Below are several entries. Transcribe exactly those lines that fall from the one with "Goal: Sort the" through the one with "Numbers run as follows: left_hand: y", end lines included.

(Records from a data source)
· · · ·
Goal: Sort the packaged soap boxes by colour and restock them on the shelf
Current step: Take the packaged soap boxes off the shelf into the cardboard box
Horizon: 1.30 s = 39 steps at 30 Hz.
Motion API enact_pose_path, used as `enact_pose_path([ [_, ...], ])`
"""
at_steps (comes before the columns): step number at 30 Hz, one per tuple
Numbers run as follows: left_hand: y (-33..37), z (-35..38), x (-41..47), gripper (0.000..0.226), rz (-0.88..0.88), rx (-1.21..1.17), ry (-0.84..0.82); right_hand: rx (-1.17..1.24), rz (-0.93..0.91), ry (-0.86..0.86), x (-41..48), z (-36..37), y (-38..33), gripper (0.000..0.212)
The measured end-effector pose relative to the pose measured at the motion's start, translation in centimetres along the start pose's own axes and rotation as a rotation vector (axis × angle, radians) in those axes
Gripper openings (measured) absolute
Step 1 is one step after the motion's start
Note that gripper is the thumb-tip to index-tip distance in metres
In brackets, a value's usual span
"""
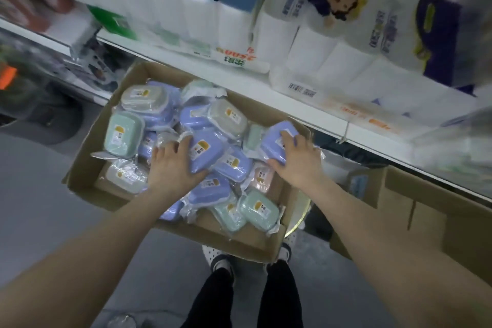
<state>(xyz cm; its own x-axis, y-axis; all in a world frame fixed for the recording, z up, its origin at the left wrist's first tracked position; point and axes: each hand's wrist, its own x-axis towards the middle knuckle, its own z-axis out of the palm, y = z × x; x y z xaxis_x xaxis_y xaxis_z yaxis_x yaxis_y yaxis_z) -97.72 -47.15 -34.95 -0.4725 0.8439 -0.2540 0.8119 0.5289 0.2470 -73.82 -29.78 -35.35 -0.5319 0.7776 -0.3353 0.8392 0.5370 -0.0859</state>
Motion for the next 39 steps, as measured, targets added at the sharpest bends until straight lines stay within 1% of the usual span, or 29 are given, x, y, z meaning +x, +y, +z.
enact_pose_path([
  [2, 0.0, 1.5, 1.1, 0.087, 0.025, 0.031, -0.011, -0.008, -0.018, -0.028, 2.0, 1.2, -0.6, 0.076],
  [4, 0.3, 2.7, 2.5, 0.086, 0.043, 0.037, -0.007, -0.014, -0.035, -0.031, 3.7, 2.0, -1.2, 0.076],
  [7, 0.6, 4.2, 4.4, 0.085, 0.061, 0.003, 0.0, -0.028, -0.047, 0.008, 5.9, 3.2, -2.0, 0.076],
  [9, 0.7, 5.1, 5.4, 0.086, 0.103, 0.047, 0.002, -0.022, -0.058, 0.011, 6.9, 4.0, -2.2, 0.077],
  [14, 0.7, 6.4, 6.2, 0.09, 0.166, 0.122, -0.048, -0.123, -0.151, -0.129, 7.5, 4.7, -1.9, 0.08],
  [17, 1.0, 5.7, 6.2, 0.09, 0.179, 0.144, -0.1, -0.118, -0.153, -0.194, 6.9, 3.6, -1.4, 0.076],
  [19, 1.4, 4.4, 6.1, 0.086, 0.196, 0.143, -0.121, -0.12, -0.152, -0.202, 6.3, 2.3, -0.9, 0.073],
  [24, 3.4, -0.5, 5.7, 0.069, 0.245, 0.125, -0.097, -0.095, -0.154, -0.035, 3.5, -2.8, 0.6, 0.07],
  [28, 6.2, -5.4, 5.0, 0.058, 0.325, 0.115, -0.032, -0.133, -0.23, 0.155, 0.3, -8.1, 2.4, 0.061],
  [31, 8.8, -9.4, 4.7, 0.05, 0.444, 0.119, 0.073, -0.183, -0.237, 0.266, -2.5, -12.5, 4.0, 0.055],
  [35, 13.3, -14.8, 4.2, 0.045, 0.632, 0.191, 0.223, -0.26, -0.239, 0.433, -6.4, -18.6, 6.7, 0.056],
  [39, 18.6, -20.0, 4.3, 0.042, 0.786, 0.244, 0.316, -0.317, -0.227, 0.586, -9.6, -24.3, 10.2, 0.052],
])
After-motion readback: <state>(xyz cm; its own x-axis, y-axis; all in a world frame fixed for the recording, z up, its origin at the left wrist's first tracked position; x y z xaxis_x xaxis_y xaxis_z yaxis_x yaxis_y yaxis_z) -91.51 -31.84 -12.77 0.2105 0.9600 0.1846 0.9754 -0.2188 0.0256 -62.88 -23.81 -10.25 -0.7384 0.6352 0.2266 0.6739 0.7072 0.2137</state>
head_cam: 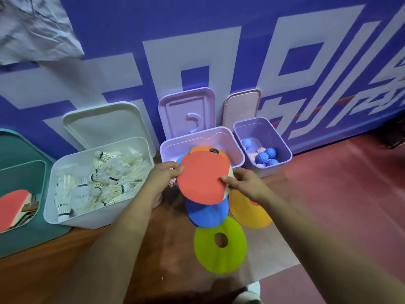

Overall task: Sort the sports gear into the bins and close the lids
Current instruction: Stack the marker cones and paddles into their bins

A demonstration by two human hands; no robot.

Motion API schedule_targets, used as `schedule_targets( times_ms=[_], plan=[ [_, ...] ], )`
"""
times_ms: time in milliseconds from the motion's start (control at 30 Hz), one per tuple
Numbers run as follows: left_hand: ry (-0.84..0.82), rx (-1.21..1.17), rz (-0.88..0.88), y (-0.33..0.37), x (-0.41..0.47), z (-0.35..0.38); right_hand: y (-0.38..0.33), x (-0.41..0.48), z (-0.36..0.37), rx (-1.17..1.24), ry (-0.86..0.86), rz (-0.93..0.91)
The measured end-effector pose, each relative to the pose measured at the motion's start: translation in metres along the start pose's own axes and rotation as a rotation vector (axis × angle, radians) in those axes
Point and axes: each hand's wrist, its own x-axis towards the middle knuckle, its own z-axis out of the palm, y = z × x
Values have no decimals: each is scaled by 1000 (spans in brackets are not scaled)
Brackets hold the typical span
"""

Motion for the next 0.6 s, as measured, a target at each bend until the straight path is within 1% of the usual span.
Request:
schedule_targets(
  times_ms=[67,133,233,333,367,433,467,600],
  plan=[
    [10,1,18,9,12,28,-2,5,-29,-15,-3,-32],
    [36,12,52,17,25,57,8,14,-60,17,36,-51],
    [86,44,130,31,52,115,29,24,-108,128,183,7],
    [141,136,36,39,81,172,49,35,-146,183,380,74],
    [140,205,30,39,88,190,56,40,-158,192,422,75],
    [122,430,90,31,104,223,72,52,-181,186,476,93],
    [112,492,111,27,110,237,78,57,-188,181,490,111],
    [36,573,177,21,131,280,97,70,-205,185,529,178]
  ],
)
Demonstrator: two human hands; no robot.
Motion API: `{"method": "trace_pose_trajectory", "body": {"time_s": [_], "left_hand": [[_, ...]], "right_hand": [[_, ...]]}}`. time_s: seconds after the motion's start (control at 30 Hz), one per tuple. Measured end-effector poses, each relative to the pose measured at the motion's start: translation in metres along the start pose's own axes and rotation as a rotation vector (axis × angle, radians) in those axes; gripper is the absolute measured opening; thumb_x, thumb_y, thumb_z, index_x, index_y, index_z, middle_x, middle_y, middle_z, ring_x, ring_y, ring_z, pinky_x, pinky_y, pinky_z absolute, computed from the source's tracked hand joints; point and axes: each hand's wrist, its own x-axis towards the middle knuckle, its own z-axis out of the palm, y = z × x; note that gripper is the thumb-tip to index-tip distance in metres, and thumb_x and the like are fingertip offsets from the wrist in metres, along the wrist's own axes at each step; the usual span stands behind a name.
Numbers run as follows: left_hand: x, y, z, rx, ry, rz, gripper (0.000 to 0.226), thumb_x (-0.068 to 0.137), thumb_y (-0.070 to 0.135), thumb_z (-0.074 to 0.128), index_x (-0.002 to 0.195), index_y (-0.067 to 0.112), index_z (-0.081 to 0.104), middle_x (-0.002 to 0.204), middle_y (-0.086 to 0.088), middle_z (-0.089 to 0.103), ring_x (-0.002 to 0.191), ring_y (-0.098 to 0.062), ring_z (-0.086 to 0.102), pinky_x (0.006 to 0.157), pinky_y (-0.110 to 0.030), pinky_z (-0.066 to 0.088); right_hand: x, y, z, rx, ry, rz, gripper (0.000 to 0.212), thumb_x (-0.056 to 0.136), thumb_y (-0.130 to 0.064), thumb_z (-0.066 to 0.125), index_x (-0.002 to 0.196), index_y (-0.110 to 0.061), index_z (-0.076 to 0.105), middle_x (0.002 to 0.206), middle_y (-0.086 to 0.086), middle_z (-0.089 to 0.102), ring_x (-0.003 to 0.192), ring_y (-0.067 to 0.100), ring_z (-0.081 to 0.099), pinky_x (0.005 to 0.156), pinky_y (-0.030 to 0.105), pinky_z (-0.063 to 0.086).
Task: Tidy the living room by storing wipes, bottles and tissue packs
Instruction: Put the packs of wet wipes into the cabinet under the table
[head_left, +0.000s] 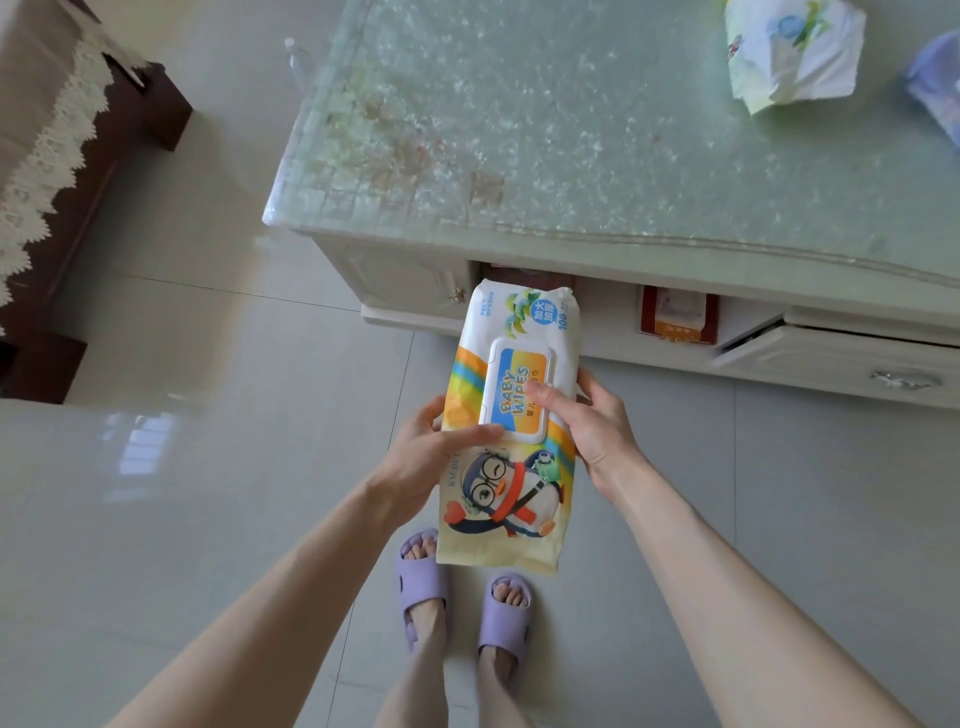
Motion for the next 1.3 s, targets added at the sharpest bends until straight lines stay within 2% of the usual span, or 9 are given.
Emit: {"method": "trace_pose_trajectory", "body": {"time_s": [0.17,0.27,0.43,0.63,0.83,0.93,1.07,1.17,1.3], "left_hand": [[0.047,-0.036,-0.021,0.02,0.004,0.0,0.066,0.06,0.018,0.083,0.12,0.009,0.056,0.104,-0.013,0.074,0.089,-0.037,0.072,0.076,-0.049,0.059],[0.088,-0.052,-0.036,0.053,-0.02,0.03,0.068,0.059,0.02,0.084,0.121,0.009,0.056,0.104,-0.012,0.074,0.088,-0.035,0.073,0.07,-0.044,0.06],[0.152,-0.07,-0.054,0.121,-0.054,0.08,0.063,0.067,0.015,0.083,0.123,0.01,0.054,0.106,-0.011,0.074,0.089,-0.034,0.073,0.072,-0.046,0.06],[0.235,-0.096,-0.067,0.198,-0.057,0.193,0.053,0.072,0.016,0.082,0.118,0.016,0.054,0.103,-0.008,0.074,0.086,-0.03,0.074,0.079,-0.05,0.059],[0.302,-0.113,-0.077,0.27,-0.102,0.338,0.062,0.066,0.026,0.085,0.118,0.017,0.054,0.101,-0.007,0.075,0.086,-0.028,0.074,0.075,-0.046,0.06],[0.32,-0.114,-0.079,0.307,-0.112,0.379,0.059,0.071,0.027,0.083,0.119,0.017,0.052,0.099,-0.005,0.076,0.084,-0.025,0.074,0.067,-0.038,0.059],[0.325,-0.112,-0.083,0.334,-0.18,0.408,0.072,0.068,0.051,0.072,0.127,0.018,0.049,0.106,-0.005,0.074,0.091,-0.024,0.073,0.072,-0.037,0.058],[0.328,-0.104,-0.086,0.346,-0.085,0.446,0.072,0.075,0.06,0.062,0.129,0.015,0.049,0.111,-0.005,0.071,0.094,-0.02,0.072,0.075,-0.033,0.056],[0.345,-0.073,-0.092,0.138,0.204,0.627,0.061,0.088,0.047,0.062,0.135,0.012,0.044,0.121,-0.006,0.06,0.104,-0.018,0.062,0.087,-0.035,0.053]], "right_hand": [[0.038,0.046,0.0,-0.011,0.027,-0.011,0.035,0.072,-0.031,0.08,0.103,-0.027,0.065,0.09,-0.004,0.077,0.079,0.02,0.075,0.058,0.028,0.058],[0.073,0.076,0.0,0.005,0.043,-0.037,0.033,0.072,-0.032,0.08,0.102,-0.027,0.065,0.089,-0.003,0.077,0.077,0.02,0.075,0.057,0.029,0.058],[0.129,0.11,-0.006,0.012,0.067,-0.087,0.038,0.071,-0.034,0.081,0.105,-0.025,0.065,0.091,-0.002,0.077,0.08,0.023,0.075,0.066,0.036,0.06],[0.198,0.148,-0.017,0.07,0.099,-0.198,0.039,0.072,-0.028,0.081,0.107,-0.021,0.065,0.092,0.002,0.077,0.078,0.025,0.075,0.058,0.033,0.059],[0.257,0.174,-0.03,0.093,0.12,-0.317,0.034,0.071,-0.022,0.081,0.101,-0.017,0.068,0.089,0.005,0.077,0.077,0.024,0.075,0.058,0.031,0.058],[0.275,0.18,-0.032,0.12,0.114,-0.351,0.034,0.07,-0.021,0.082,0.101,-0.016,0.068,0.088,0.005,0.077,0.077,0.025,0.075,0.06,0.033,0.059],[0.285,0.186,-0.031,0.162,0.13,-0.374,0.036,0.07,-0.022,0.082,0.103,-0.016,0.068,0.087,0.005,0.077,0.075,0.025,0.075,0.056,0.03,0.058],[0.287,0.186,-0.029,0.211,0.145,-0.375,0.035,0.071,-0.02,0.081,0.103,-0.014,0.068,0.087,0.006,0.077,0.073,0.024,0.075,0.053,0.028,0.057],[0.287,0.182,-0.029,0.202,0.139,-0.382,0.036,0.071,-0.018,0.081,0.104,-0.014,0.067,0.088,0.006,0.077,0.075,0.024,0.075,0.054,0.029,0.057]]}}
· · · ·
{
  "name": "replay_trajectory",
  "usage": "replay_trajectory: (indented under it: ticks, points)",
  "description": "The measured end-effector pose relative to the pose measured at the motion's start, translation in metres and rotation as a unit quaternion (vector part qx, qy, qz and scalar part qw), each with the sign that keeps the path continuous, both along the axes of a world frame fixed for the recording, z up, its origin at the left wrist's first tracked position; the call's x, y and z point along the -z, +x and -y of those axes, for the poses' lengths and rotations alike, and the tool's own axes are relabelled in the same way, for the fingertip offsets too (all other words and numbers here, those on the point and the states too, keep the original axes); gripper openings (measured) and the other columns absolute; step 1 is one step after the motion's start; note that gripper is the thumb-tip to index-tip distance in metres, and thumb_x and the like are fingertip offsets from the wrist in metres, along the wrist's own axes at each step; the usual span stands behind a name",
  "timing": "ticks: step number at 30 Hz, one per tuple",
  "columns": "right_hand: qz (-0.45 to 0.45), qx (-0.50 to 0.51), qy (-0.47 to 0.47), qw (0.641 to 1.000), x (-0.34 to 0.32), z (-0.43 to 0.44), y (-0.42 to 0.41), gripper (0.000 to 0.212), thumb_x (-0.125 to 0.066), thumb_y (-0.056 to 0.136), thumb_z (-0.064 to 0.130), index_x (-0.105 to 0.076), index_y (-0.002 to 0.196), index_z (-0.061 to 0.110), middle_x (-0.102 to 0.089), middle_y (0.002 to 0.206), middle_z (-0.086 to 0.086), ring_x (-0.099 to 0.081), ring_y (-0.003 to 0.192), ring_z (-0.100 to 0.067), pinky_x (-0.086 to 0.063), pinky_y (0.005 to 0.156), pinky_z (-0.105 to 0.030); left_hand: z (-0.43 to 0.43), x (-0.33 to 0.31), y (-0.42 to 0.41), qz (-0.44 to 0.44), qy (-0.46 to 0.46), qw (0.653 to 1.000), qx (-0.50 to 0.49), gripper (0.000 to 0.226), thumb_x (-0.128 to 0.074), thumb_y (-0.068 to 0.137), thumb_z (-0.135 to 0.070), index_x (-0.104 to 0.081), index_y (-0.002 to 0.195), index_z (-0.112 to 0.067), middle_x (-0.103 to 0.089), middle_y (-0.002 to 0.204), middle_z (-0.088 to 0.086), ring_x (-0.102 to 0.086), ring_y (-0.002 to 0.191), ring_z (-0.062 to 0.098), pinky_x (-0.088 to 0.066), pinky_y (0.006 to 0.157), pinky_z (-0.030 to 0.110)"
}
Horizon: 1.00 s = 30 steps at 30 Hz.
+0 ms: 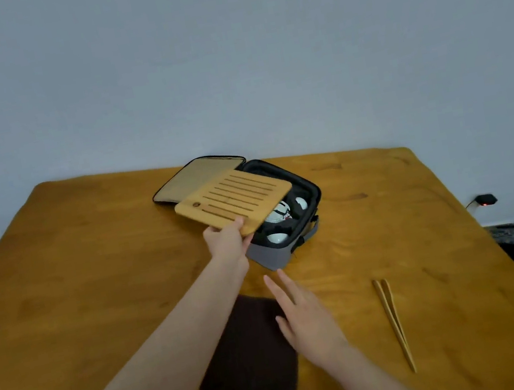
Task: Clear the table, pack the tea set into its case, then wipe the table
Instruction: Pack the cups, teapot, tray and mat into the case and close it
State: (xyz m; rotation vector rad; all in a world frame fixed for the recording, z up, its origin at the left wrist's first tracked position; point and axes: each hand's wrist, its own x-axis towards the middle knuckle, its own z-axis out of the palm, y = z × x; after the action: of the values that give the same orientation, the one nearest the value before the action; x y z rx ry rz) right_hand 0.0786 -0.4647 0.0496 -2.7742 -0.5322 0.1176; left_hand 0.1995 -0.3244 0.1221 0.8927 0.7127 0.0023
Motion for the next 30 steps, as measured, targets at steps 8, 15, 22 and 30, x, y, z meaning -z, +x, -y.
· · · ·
> RESPONSE TO THIS TASK:
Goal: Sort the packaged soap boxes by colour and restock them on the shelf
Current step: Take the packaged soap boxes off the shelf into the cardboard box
Horizon: 1.30 s = 39 steps at 30 Hz.
Motion API enact_pose_path, used as `enact_pose_path([ [_, ...], ])`
"""
at_steps (comes before the columns): step number at 30 Hz, one per tuple
Numbers run as follows: left_hand: y (-33..37), z (-35..38), x (-41..47), gripper (0.000..0.226), rz (-0.88..0.88), rx (-1.21..1.17), ry (-0.84..0.82); right_hand: rx (-1.17..1.24), rz (-0.93..0.91), ry (-0.86..0.86), x (-41..48), z (-36..37), y (-38..33), gripper (0.000..0.212)

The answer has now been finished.